# FIT3182 Assignment 3 Part B

- Name: Ong Di Sheng
- Student ID: 31109667
- Email: dong0009@student.monash.edu

## Task 1: Processing Data Stream 

### ***d. Streaming Application*** ###

*Write a streaming application using the Apache Spark Structured Streaming API which processes data in batches of 10 seconds.
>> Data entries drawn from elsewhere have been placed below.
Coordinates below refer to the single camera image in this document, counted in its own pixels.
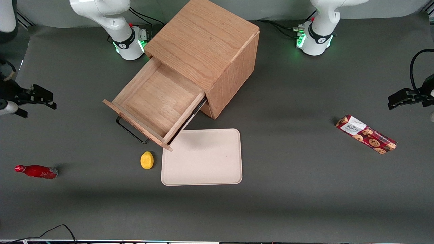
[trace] wooden cabinet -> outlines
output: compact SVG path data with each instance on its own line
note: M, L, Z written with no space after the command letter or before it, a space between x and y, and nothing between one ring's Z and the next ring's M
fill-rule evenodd
M208 0L191 0L145 46L151 58L110 103L163 148L192 112L216 119L253 72L259 28Z

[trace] yellow lemon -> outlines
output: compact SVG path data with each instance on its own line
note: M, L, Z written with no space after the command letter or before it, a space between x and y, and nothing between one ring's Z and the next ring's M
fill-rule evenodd
M140 158L141 167L144 169L150 169L154 165L154 157L150 152L145 152Z

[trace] gray table surface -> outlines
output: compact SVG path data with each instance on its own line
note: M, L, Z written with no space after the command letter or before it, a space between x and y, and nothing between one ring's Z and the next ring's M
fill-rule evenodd
M217 120L200 113L187 127L238 129L243 180L185 187L161 183L162 149L134 140L102 103L147 59L123 60L102 28L31 29L16 80L52 91L58 109L0 118L0 238L64 223L79 239L433 243L434 108L387 108L387 96L410 87L413 55L434 47L427 15L342 20L317 57L258 25L252 76ZM418 86L433 63L432 54L416 61ZM348 113L398 148L380 155L337 130ZM149 171L145 151L156 154ZM16 164L61 175L30 178Z

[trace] red cookie box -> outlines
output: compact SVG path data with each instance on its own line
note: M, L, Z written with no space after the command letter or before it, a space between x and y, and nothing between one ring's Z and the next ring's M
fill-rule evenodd
M396 141L368 127L365 123L349 114L339 120L336 127L379 154L385 154L396 148Z

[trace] white tray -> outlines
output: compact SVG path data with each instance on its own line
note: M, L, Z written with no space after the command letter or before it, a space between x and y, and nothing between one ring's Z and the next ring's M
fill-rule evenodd
M163 149L164 185L228 185L243 179L241 139L236 129L181 131Z

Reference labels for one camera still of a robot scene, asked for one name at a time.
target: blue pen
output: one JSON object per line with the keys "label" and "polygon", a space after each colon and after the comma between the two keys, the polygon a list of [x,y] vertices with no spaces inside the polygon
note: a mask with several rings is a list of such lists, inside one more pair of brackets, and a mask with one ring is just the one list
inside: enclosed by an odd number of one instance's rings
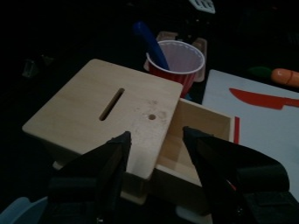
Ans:
{"label": "blue pen", "polygon": [[146,43],[148,54],[153,63],[162,69],[169,70],[162,50],[156,42],[154,35],[149,31],[145,23],[138,21],[133,24],[134,35],[140,35]]}

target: slot
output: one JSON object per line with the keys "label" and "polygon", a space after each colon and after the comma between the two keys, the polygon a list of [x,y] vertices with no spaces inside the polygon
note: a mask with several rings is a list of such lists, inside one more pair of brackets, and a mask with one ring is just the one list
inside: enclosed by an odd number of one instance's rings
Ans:
{"label": "slot", "polygon": [[120,99],[120,97],[121,97],[121,95],[122,95],[124,92],[125,92],[125,90],[124,90],[122,88],[120,88],[120,89],[116,91],[116,94],[114,94],[114,96],[113,96],[110,102],[108,103],[108,105],[106,105],[106,107],[105,107],[105,109],[104,109],[104,111],[102,111],[102,113],[101,113],[101,115],[100,115],[100,117],[98,117],[98,120],[100,120],[101,122],[106,120],[108,115],[109,115],[109,113],[110,113],[113,107],[116,106],[117,101],[118,101],[118,99]]}

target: red cup
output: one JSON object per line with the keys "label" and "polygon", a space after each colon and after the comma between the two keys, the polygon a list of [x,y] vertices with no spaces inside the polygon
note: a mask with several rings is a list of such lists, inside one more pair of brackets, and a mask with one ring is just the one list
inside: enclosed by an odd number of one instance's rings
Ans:
{"label": "red cup", "polygon": [[202,53],[194,46],[177,40],[158,41],[158,46],[161,47],[169,70],[158,67],[146,53],[149,74],[181,83],[181,98],[184,98],[192,87],[194,75],[204,65]]}

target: wooden box
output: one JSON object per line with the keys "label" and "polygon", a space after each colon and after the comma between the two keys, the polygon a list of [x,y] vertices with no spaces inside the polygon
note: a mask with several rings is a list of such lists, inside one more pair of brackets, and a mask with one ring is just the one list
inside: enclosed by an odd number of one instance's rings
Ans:
{"label": "wooden box", "polygon": [[58,169],[124,131],[132,146],[121,196],[148,193],[205,210],[200,181],[182,145],[182,126],[232,139],[233,118],[180,99],[181,84],[93,59],[22,126]]}

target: hole
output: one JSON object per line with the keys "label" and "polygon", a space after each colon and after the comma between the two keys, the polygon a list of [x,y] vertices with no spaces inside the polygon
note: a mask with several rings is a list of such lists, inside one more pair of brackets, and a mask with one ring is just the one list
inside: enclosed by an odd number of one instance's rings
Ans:
{"label": "hole", "polygon": [[148,116],[148,119],[149,119],[149,120],[153,120],[153,119],[154,119],[154,115],[149,115],[149,116]]}
{"label": "hole", "polygon": [[106,120],[108,115],[109,115],[109,113],[110,113],[113,107],[116,106],[117,101],[118,101],[118,99],[120,99],[120,96],[121,96],[121,94],[122,94],[124,92],[125,92],[125,90],[124,90],[122,88],[120,88],[120,89],[116,91],[116,94],[114,94],[114,96],[113,96],[113,98],[112,98],[109,104],[106,105],[106,107],[105,107],[105,109],[104,109],[104,111],[102,111],[102,113],[101,113],[101,115],[100,115],[100,117],[98,117],[98,120],[100,120],[101,122]]}

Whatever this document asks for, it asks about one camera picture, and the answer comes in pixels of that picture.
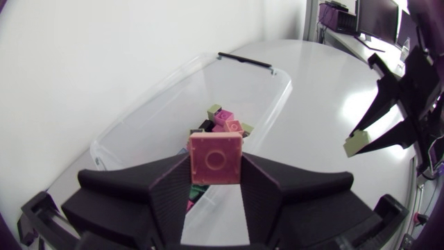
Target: cable
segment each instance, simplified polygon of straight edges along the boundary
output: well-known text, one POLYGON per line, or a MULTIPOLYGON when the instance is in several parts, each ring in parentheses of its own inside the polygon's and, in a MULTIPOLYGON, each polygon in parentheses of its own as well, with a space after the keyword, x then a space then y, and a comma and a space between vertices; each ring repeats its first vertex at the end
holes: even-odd
POLYGON ((325 9, 324 9, 324 13, 323 13, 323 15, 322 15, 322 18, 320 18, 320 19, 318 20, 318 23, 316 24, 316 41, 317 41, 317 42, 319 42, 319 23, 320 23, 321 21, 324 20, 326 14, 327 14, 327 9, 328 9, 328 8, 325 8, 325 9))

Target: computer monitor
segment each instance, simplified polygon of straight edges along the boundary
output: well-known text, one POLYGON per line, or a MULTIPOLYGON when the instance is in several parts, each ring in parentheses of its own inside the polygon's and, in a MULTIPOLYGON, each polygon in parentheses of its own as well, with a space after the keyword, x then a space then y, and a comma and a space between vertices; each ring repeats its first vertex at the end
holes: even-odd
POLYGON ((366 35, 362 40, 355 36, 369 49, 382 51, 372 43, 371 37, 395 44, 398 31, 399 7, 393 0, 358 0, 357 19, 358 32, 366 35))
POLYGON ((407 38, 410 38, 410 49, 418 45, 418 34, 416 33, 416 24, 407 12, 402 11, 400 33, 396 45, 402 48, 407 38))

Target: toy block
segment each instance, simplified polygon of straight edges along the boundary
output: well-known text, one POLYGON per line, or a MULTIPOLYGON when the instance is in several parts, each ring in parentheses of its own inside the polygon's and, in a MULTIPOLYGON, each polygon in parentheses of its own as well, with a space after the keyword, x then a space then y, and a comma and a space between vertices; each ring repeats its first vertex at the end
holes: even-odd
POLYGON ((244 134, 242 135, 244 138, 249 136, 251 134, 251 132, 253 131, 253 129, 255 129, 253 126, 250 126, 248 124, 245 124, 242 122, 241 124, 242 129, 244 130, 244 134))
POLYGON ((214 126, 212 131, 216 132, 216 133, 218 133, 218 132, 225 132, 225 129, 222 126, 216 125, 216 126, 214 126))
POLYGON ((178 154, 182 154, 182 153, 188 153, 188 150, 185 148, 182 148, 178 154))
POLYGON ((242 136, 238 132, 194 133, 189 143, 191 183, 240 183, 242 136))
POLYGON ((225 121, 234 120, 234 114, 230 111, 221 110, 216 116, 214 116, 214 119, 216 120, 217 125, 223 126, 225 125, 225 121))
POLYGON ((214 117, 222 110, 222 106, 219 104, 214 104, 207 110, 208 119, 212 122, 215 122, 214 117))
POLYGON ((203 130, 203 128, 190 129, 189 135, 192 135, 193 133, 203 133, 203 132, 205 132, 205 130, 203 130))
POLYGON ((355 131, 353 137, 345 139, 344 150, 347 157, 354 156, 359 150, 370 143, 367 131, 355 131))
POLYGON ((214 122, 210 120, 205 120, 199 128, 202 128, 205 132, 212 132, 212 129, 214 128, 214 122))
POLYGON ((188 201, 187 204, 187 212, 194 206, 194 202, 193 201, 188 201))
POLYGON ((240 135, 244 134, 241 123, 237 120, 225 121, 223 129, 225 129, 225 132, 238 132, 240 135))

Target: yellow-green block
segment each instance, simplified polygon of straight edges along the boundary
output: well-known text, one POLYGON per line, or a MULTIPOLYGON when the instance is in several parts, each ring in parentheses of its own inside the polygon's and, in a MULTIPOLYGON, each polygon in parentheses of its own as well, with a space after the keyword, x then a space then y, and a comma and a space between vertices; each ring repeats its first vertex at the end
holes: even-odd
POLYGON ((221 111, 221 109, 222 109, 222 106, 220 106, 219 104, 214 104, 213 106, 211 106, 211 108, 209 108, 209 109, 207 110, 207 113, 208 113, 208 119, 209 119, 210 121, 212 121, 212 122, 215 122, 215 121, 214 121, 214 116, 215 116, 219 111, 221 111))
POLYGON ((245 124, 243 122, 241 124, 241 127, 244 130, 245 137, 249 136, 251 134, 251 132, 253 131, 253 129, 255 129, 253 126, 250 126, 250 125, 245 124))
POLYGON ((347 157, 354 156, 359 150, 370 143, 367 131, 355 131, 353 137, 345 139, 344 150, 347 157))

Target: white wall
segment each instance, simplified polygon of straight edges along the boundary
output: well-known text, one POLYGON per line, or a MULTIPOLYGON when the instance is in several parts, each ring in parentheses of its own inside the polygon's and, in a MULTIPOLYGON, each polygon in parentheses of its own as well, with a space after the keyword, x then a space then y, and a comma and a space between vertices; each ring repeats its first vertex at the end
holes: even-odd
POLYGON ((306 0, 265 0, 265 40, 302 39, 306 7, 306 0))
POLYGON ((300 38, 300 2, 9 0, 0 15, 0 212, 13 233, 19 207, 143 91, 198 53, 300 38))
The streaming application will receive streaming data from all three producers and processes it.*

In [1]:
# import libraries 
import os
os.environ['PYSPARK_SUBMIT_ARGS'] = '--packages org.apache.spark:spark-streaming-kafka-0-10_2.12:3.3.0,org.apache.spark:spark-sql-kafka-0-10_2.12:3.3.0 pyspark-shell'

from pymongo import MongoClient
from pyspark.sql import SparkSession
from pyspark.sql.functions import col, split, element_at, when
import datetime as dt
from json import loads
from pprint import pprint
!pip install pygeohash
import pygeohash as pgh



In [2]:
# set global variables 
CLIMATE_TOPIC = 'climate'
HOTSPOT_AQUA_TOPIC = 'aqua'
HOTSPOT_TERRA_TOPIC = 'terra'

# replace with your own IP address
hostip = '192.168.1.110' 

In [3]:
# initialize spark session
spark = (
    SparkSession.builder
    .master('local[*]')
    .appName('Spark Streaming Application')
    .getOrCreate()
)

In [4]:
# create streaming dataframe 
# subscribe to multiple topics 
topic_name = ', '.join([CLIMATE_TOPIC, HOTSPOT_AQUA_TOPIC, HOTSPOT_TERRA_TOPIC])
topic_stream_df = (
    spark.readStream.format('kafka')
    .option('kafka.bootstrap.servers', f'{hostip}:9092')
    .option('subscribe', topic_name)
    .load()
)

In [5]:
# observe columns of created streaming dataframe 
topic_stream_df.printSchema()

root
 |-- key: binary (nullable = true)
 |-- value: binary (nullable = true)
 |-- topic: string (nullable = true)
 |-- partition: integer (nullable = true)
 |-- offset: long (nullable = true)
 |-- timestamp: timestamp (nullable = true)
 |-- timestampType: integer (nullable = true)



In [6]:
# generate output stream
# cast `key` and `value` columns as string
output_stream_df = (
    topic_stream_df
    .select(
        topic_stream_df.key.cast('string').alias('producer'),
        topic_stream_df.value.cast('string').alias('data')
    )
)

# show schema of output stream
output_stream_df.printSchema()

root
 |-- producer: string (nullable = true)
 |-- data: string (nullable = true)



In [7]:
# create connection with mongodb
# replace with your own IP address and port number
client = MongoClient(hostip, 27017)

# access database 
db = client.fit3182_assignment_db

# access collection
collection = db.streaming

# drop processed stream data from previous run
collection.drop()

In [8]:
def compute_geohash(lat, long, precision):
    return pgh.encode(lat, long, precision)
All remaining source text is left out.